Governor loses vote for letting man die

Christopher Scott Emmett will not vote for Governor Tim Kaine in the next Virginia election. Emmett was executed after losing his appeal which claimed the State’s lethal injection method would cause excruciating pain.

After stating, “Tell the Governor he just lost my vote,” Emmett added, “Y’all hurry this along. I’m dying to get out of here.”

His executioners did indeed hurry things along; Emmett was pronounced dead just five minutes after he was painlessly sedated.

The price for 50 years of hell

Just shy of five decades after he was sentenced to hang at the age of 14, Steven Truscott has been awarded $6.5 million in compensation for his wrongful conviction in the rape and murder of 12 year old Lynne Harper.

In June of 1959, Lynne Harper went missing in a small community in Ontario, Canada.

Her body was found two days later.

Two days after that, Steven Truscott, 14 years old, was arrested and charged with her murder. He was tried and convicted later that year. His sentence: Death by hanging. His sentence was commuted to life in prison in 1960 and he was released in 1969.

In August 2007, the Ontario Court of Appeal pronounced that Truscott’s conviction had been a “miscarriage of justice” and acquitted him.

While Steven is grateful for the acknowledgment of his innocence and for the financial stability the money provides, he says the announcement is “bittersweet.” No amount of money can truly compensate for the terror he experienced, for the loss of his childhood, for the LSD treatments he was subjected to in prison, and for the decades of ignominy living as a convicted rapist and murderer.

Four lineup IDs were wrong

In 1992, two men kidnapped a couple, tied up the man and sexually assaulted the woman, and then held another couple at gunpoint. All four victims identified Patrick Waller as one of the two assailants.

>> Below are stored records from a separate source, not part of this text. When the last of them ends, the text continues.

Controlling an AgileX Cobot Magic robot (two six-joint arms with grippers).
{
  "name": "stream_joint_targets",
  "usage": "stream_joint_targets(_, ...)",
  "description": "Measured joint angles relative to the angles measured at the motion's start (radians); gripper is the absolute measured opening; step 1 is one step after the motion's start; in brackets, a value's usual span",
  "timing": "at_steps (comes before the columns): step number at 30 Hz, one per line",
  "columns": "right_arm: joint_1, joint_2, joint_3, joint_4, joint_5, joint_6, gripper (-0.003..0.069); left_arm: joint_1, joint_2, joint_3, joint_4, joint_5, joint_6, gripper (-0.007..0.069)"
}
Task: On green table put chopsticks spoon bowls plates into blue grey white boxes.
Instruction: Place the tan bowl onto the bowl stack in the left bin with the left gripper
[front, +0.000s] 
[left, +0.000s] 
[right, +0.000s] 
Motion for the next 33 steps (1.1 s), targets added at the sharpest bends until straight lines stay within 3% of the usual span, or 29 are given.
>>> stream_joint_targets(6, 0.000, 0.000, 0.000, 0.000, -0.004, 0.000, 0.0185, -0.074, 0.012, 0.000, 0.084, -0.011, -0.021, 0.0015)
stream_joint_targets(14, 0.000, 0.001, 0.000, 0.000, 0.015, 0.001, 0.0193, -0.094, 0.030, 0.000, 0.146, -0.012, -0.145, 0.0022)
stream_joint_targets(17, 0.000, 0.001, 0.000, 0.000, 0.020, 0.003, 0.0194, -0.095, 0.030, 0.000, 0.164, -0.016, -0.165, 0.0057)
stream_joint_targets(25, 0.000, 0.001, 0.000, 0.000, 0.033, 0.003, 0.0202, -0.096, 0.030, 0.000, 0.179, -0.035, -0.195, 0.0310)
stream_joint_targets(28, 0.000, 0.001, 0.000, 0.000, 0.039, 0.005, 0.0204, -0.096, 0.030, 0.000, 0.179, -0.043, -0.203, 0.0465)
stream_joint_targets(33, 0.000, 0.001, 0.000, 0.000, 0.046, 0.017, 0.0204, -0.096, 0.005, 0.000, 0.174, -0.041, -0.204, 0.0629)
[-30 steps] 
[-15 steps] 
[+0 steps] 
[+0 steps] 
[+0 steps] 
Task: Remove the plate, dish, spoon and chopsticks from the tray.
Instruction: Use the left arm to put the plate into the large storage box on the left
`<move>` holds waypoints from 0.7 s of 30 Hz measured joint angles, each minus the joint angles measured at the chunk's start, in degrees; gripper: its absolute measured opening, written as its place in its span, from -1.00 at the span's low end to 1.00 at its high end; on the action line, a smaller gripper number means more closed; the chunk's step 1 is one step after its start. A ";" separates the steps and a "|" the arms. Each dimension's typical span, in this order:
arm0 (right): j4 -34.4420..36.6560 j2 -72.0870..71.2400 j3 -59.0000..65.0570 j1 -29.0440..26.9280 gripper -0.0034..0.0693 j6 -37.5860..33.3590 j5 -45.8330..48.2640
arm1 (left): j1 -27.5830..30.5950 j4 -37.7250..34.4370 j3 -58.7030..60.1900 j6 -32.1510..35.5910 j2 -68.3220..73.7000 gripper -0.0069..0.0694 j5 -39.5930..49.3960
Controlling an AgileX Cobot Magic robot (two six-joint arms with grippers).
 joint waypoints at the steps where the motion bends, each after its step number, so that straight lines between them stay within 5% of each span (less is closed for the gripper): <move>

All four victims were wrong.

After spending more than 15 years in prison, Waller was released and exonerated this month when DNA tests conducted last year confirmed what he had always maintained, that he was innocent.

That same DNA test implicated another suspect who then identified his accomplice. Both men confessed to the crime but neither will face charges; the statute of limitations has expired.

Waller has already served the time for them.

Florida’s new lethal injection procedure works

Mark Dean Schwab was pronounced dead at 6:15 PM EDT today, executed for the 1991 kidnapping, rape, and murder of an 11-year old boy, Junny Rios-Martinez.

Schwab, who admitted kidnapping and raping the boy, and who led police to a footlocker holding Junny’s nude body, challenged Florida’s new execution procedure, claiming it would cause him unnecessary pain and suffering.

Florida’s old lethal injection procedure was halted after the execution of Angel Diaz went awry in 2006, causing serious chemical burns to his arms.

In the new procedure, the inmate is rendered unconscious with sodium pentothal, paralyzed with pancuronium bromide, and then dispatched with potassium chloride which stops the heart.

Angel Diaz took thirty-four minutes to die in 2006. Today, Schwab passed away painlessly in twelve.

Would you plead guilty if you’re really innocent?

In 1989, Anthony Hanemaayer pleaded guilty to a knifepoint sexual assault on a 15-year old girl. But Hanemaayer was innocent. So why did he plead guilty? Because he was afraid he couldn’t prove his innocence, that the courts would find him guilty, and that he’d be sentenced to a heavy term in federal prison. In exchange for his plea, he was given a lesser sentence of two years less a day in a provincial reformatory.

In June 2006, Scarborough rapist and serial killer Paul Bernardo confessed to this attack, providing details that only the attacker would know. Police, convinced Bernardo was the real perpetrator, then spoke to Hanemaayer but didn’t tell him Bernardo had confessed to the crime.

Lawyers for the Association in Defence of the Wrongly Convicted didn’t find out about Bernardo’s confession until late 2007, and then only by happenstance. They were working on another case in which Bernardo may have played a role, the murder of Elizabeth Bain and the wrongful conviction of her boyfriend, Robert Baltovich. It was only this past week that Hanemaayer was finally and fully exonerated.

So, would you plead guilty if you were really innocent?